Face à une rentabilité en chute libre, les géants américains du minage de cryptomonnaies opèrent une reconversion spectaculaire. Ils transforment leurs infrastructures énergivores en centres névralgiques pour l'intelligence artificielle, un marché aux revenus bien plus stables et prévisibles. Cette mutation soulève des questions sur l'avenir du réseau Bitcoin lui-même.
Ce qui semblait être un eldorado durable montre aujourd'hui des signes d'épuisement. Au cours des 18 derniers mois, une vague de fond a touché les plus grands noms du secteur : Bitfarms, Core Scientific, ou encore MARA Holdings ont tous annoncé des plans pour pivoter, partiellement ou totalement, vers l'intelligence artificielle.
Cette transition est la conséquence d'une tempête économique parfaite qui frappe de plein fouet les opérations de minage.
La fin d'un eldorado : pourquoi le minage n'est plus rentable
La profitabilité du minage Bitcoin dépend d'un équilibre précaire entre le prix de la cryptomonnaie, le coût de l'énergie et la compétition sur le réseau. Or, cet équilibre est rompu.
L'activité se durcit, exigeant une puissance de calcul toujours plus grande, tandis que la récompense par bloc miné a été divisée par deux en 2024, un événement programmé connu sous le nom de halving. Ajouté à la volatilité du cours du Bitcoin, le calcul n'est plus bon pour beaucoup d'acteurs.
Pour la plupart des entreprises, même les plus grosses, acheter de nouvelles machines de minage spécialisées (ASIC) ne garantit plus un retour sur investissement. Ces puces, conçues pour une seule tâche, deviennent inutiles et sont désormais démontées pour laisser place à un matériel bien plus convoité.
L'IA, une bouée de sauvetage aux revenus prévisibles
Face à l'incertitude de la crypto, l'intelligence artificielle apparaît comme une véritable bouée de sauvetage. Le marché de l'IA offre des marges supérieures et, surtout, des revenus prévisibles, sécurisés par des contrats pluriannuels avec les géants de la tech.

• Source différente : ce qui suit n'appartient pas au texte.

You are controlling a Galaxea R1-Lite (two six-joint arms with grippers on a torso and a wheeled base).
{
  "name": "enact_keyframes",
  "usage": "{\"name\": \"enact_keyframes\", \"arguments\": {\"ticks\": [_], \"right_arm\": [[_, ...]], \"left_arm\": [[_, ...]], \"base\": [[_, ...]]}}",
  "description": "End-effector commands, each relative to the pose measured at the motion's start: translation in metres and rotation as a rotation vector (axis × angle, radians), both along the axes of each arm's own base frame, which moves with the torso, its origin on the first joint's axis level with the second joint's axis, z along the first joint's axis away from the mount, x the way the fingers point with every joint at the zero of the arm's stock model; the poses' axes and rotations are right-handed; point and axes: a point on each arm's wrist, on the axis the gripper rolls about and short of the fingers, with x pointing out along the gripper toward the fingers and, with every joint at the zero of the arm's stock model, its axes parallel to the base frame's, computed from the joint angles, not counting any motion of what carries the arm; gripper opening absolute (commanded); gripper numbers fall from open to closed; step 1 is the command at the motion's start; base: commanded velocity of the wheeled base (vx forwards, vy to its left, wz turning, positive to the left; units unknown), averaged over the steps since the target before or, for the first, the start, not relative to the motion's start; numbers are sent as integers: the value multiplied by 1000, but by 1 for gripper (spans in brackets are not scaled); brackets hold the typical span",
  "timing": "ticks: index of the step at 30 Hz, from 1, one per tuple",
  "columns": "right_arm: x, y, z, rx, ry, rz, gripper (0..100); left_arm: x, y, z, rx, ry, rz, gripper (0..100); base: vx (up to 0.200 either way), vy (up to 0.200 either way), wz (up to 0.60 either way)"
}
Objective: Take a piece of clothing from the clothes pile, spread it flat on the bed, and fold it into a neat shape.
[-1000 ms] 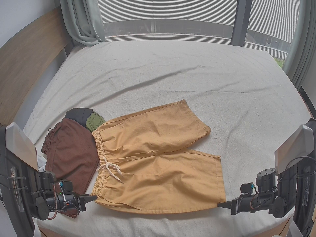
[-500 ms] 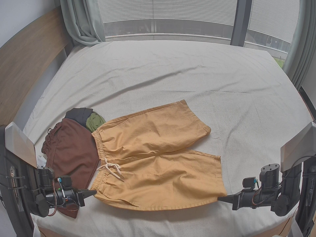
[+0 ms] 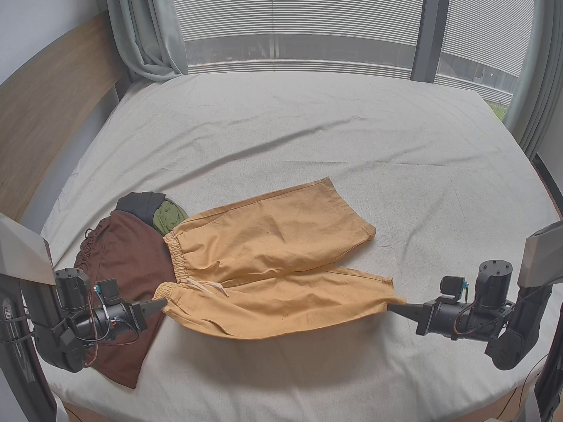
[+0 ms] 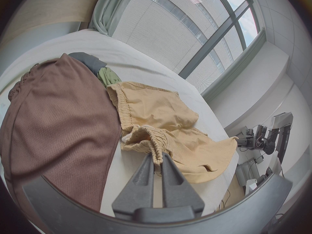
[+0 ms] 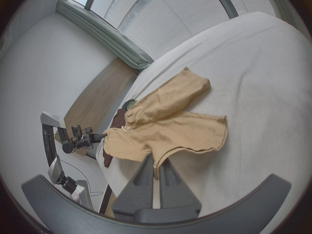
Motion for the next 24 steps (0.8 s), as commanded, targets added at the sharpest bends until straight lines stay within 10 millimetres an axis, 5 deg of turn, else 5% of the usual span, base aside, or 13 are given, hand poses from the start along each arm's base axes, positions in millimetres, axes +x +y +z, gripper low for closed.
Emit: {"name": "enact_keyframes", "arguments": {"ticks": [1, 24], "right_arm": [[10, 2, 14, 25, -76, -6, 0], [38, 8, 32, 66, -139, -22, 0]], "left_arm": [[5, -3, 5, -5, -24, 3, 0], [17, -4, 11, -35, -47, 55, 0]], "base": [[0, 0, 0], [0, 0, 0]]}}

Ces derniers ont un appétit insatiable pour la puissance de calcul nécessaire à l'entraînement de leurs modèles. Pour les mineurs, la reconversion est une évidence stratégique.

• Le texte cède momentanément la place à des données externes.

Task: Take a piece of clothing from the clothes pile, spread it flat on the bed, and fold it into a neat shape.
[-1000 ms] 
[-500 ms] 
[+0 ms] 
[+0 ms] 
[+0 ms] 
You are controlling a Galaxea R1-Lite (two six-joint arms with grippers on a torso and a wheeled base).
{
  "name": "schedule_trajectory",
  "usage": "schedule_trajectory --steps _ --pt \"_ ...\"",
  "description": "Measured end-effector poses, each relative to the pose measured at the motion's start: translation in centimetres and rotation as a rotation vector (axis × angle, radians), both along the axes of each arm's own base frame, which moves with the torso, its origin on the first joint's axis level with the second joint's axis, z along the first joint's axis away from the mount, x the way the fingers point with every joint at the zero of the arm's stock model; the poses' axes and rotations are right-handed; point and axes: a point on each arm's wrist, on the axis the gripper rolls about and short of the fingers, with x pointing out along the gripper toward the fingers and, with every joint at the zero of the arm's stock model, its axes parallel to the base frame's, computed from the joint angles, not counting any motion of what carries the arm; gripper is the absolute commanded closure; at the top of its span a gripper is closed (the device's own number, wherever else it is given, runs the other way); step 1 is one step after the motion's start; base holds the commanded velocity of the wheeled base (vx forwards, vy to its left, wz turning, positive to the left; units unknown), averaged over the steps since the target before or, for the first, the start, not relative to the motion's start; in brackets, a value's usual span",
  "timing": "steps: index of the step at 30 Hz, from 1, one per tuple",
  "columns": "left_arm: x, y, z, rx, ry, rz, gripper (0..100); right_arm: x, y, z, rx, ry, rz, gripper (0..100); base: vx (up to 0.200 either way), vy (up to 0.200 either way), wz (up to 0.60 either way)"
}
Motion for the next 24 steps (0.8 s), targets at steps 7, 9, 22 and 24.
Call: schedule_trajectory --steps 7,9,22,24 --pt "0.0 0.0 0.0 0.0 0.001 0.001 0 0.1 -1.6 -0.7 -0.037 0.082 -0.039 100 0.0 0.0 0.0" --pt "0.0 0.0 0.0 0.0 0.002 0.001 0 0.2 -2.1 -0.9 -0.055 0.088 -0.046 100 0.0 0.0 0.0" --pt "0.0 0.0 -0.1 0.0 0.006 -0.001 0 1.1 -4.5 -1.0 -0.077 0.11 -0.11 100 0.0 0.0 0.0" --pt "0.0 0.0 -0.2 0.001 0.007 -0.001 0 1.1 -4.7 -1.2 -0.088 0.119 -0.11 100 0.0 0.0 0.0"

Leur atout majeur réside dans leurs infrastructures existantes. Il est bien plus rentable de rééquiper ces immenses entrepôts que de construire de nouveaux centres de données.
Les mineurs arrachent leurs machines ASIC obsolètes pour que leurs nouveaux locataires y installent leurs propres accélérateurs IA, ces fameuses cartes graphiques dédiées si demandées.
Quelles conséquences pour le réseau Bitcoin et l'avenir du minage ?
Toutefois, cette transition ne se fait pas sans frictions ni résistances. Certains acteurs, qualifiés de pure-play, comme American Bitcoin, s'accrochent au minage traditionnel, misant sur une efficacité opérationnelle extrême pour rester rentables.
Des voix s'élèvent aussi pour questionner la compatibilité technique de ces installations. Un centre de données pour l'IA exige une disponibilité électrique quasi parfaite, là où les mineurs s'engageaient souvent à couper leur alimentation lors des pics de demande sur le réseau.
À plus long terme, ce pivot massif pourrait fragiliser la sécurité même du réseau Bitcoin. Une baisse drastique de la puissance de calcul mondiale augmente, en théorie, la faisabilité d'une "attaque des 51 %", où une entité malveillante prendrait le contrôle des transactions.
Si ce risque reste pour l'instant lointain, la question de la soutenabilité économique du minage se pose. Le minage pourrait alors se délocaliser massivement vers des régions du globe où l'énergie est abondante et bon marché, ou devenir une affaire de sécurité nationale pour les États détenant des réserves stratégiques de Bitcoin.